Towards Thermal-Aware Workload Distribution in Cloud Data Centers Based on Failure Models

Abstract

Increasing workload conditions lead to a significant surge in power consumption and computing node failures in data centers. Existing workload distribution strategies merely are focused on either thermal awareness or failure mitigation, overlooking the impact of node failures on the energy efficiency of cloud data centers. To address this issue, a holistic model is built to characterize the impacts of workloads, computing and cooling costs, heat recirculation, and node failure on the energy efficiency of cloud data centers. Leveraging such a holistic model, we propose a novel thermal-aware workload distribution strategy called HGSA to take into account node failure, thereby aiming to improve the energy efficiency of cloud data centers.
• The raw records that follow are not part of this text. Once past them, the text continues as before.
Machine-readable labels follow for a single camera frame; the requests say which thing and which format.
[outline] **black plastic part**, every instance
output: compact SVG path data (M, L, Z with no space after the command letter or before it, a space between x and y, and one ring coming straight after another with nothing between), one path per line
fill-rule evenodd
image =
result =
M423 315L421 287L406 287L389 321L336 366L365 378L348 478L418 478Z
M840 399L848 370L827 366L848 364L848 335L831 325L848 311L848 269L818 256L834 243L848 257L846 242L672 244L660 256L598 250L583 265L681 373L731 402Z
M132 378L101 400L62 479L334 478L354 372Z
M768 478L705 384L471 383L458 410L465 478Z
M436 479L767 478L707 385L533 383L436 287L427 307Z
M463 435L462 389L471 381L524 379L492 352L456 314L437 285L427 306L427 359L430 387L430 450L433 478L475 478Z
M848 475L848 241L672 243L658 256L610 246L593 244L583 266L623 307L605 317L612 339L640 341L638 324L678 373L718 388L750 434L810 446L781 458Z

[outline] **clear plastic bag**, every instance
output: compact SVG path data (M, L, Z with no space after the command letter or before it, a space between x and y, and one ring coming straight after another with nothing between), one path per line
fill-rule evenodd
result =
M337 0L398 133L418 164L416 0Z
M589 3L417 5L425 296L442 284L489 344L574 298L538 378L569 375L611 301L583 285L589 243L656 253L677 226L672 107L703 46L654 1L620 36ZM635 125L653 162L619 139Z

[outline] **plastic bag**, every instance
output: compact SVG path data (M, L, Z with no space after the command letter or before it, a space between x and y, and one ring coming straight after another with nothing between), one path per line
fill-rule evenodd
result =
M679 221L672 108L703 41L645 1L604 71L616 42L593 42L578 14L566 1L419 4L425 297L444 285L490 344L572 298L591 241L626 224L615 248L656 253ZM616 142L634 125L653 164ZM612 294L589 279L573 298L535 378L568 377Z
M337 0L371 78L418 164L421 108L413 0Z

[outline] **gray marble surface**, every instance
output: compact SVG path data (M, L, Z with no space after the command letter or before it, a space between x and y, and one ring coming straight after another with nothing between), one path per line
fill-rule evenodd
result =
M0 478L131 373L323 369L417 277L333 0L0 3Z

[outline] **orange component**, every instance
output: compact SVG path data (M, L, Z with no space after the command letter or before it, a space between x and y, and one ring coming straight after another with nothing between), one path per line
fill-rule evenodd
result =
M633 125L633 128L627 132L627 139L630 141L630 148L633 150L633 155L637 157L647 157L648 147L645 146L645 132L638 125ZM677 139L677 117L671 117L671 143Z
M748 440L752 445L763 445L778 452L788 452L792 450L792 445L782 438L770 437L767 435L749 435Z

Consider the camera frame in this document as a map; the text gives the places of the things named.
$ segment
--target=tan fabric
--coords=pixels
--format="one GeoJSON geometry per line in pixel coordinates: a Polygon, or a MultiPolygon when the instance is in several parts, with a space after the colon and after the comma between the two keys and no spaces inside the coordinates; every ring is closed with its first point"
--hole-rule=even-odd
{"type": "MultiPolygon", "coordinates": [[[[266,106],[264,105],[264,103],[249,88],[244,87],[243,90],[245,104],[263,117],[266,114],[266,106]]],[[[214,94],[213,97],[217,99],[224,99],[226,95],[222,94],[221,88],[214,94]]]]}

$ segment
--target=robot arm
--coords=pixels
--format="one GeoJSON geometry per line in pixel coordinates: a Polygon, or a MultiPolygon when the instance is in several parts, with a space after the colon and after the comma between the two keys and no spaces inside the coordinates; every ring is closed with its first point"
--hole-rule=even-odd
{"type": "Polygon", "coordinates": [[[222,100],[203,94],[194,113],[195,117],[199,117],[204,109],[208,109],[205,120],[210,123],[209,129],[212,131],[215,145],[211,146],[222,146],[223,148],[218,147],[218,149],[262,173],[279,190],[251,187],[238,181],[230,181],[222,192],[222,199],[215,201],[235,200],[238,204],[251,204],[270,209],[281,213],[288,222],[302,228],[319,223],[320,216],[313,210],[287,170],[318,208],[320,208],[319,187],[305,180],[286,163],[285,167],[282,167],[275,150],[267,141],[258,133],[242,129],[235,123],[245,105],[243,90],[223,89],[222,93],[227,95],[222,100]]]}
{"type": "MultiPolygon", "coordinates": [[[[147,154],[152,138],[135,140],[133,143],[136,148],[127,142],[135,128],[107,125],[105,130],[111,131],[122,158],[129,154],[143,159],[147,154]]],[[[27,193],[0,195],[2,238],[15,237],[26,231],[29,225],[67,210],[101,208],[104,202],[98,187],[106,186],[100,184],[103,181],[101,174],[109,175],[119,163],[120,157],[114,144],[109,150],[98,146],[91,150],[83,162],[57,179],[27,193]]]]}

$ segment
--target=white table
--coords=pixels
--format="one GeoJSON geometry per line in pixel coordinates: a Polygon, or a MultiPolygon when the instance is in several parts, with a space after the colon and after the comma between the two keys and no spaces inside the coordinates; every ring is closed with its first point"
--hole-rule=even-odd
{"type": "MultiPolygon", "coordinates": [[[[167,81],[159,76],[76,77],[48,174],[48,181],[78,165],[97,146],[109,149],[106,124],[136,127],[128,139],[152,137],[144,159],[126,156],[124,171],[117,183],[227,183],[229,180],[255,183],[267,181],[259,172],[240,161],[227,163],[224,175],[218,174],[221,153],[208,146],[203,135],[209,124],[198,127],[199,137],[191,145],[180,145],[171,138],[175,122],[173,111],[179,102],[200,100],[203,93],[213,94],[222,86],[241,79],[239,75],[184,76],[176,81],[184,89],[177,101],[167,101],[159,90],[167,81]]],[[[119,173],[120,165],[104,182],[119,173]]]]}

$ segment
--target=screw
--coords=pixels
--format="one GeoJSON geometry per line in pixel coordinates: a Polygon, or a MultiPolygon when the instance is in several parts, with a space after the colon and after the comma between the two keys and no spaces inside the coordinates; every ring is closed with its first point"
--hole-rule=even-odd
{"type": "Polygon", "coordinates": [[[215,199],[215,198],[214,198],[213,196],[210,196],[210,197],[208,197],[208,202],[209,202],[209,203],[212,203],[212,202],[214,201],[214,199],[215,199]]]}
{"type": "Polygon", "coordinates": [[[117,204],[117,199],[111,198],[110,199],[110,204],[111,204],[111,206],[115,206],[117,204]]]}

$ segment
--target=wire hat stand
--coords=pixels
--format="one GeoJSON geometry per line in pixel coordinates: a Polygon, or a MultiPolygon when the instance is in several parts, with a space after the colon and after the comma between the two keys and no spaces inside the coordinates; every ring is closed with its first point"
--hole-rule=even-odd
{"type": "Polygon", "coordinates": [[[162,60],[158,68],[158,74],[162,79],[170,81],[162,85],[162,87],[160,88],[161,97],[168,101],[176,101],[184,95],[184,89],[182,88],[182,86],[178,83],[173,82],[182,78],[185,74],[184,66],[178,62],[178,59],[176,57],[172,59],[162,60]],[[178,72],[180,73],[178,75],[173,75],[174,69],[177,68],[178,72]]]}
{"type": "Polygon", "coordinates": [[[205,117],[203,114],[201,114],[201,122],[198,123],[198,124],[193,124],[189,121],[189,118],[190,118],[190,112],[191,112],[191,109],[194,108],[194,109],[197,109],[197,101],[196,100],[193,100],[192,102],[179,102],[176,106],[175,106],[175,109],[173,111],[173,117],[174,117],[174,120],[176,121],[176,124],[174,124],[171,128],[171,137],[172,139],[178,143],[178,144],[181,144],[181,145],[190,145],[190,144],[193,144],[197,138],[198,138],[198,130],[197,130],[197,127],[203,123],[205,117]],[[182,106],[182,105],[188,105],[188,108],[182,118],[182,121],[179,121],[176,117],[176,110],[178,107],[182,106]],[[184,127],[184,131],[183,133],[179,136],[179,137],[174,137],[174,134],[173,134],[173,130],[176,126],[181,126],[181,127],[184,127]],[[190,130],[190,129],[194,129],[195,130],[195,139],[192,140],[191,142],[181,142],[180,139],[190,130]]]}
Our empirical findings confirm that (i) faulty nodes lead to a large rise in power consumption, and (ii) failure locations play a vital role in the power consumption of data centers. Experimental results unveil that our HGSA is adroit at making near-optimal decisions in workload distribution strategies. In particular, HGSA cuts down the minimum inlet temperature by 5.2%-15%, improves the maximum air temperature of CRAC by 4.2%-26.5%, lowers the cooling cost by 15.4%-50% compared to the existing solutions. Furthermore, HGSA cuts back the total power consumption by 0.65%-78%.